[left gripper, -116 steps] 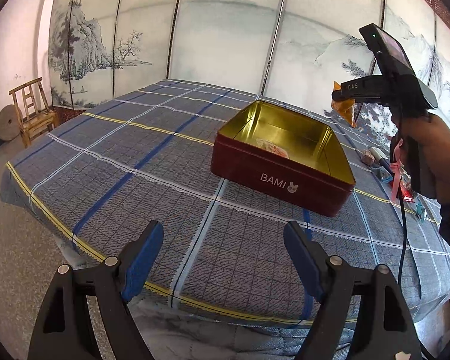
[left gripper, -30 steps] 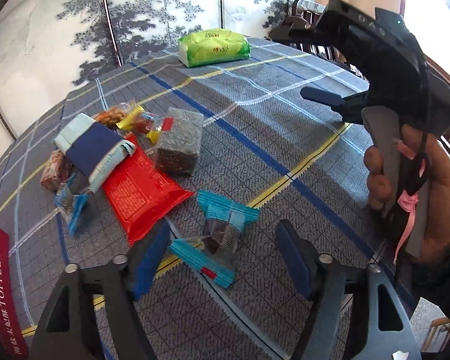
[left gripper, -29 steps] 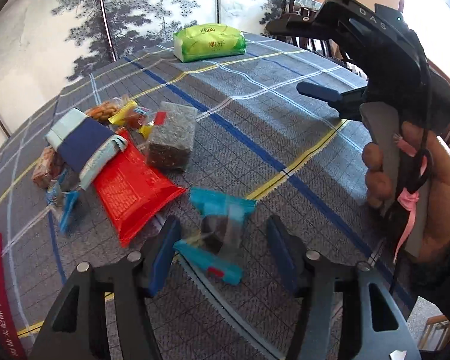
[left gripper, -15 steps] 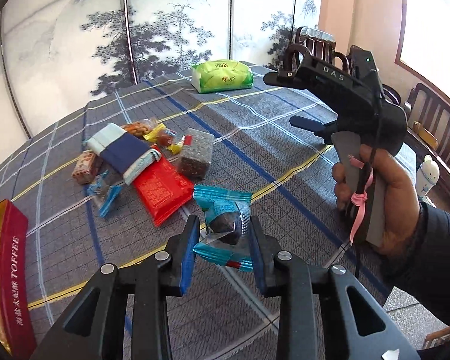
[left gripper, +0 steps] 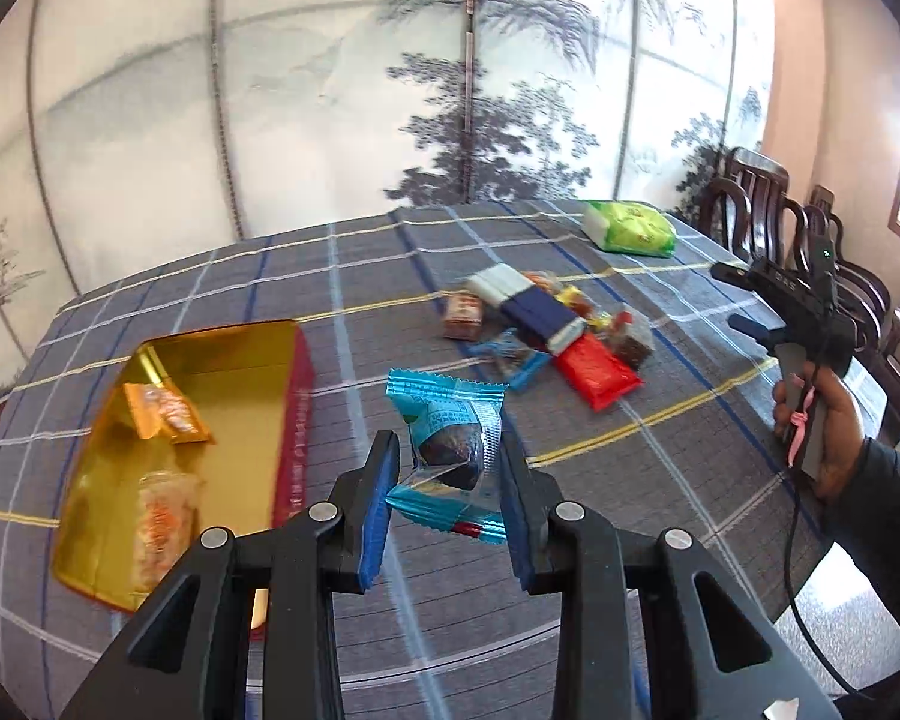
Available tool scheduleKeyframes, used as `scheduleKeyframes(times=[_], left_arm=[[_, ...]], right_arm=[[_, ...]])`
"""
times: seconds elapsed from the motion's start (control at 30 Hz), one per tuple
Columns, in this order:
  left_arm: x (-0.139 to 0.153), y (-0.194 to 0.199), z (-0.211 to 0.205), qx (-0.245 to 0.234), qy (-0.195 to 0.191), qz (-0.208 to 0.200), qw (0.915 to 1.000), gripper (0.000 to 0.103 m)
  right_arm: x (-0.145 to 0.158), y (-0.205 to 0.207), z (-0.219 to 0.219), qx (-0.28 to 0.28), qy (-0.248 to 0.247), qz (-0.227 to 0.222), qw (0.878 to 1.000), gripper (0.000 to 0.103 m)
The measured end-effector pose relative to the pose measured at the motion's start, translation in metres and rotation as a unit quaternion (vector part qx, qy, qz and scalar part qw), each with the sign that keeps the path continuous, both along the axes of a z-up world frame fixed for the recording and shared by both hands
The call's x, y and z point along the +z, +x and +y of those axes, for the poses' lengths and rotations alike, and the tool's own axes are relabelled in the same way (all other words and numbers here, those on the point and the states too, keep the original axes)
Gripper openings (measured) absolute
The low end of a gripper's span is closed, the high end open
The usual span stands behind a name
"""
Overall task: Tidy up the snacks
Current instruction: 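Carry the teal-wrapped candy with the left tool over the tin, then open the left tool to drop the candy into the tin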
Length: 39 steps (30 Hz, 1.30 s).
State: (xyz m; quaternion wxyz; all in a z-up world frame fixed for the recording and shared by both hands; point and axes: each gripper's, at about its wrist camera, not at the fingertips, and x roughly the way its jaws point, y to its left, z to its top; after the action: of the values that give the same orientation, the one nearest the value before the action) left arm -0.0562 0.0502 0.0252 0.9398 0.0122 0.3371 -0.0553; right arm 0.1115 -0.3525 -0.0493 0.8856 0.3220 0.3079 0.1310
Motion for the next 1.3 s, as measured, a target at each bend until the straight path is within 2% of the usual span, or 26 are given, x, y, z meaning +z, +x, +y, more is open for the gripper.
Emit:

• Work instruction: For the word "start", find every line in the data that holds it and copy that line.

• Solution for this exercise:
times: seconds elapsed from the motion's start (control at 30 Hz), one per tuple
The measured end-effector pose relative to the pose measured at the motion's start, translation in metres and rotation as a unit quaternion (vector part qx, qy, qz and scalar part qw), each with the sign that keeps the path continuous, both along the axes of a z-up world frame fixed for the recording and shared by both hands

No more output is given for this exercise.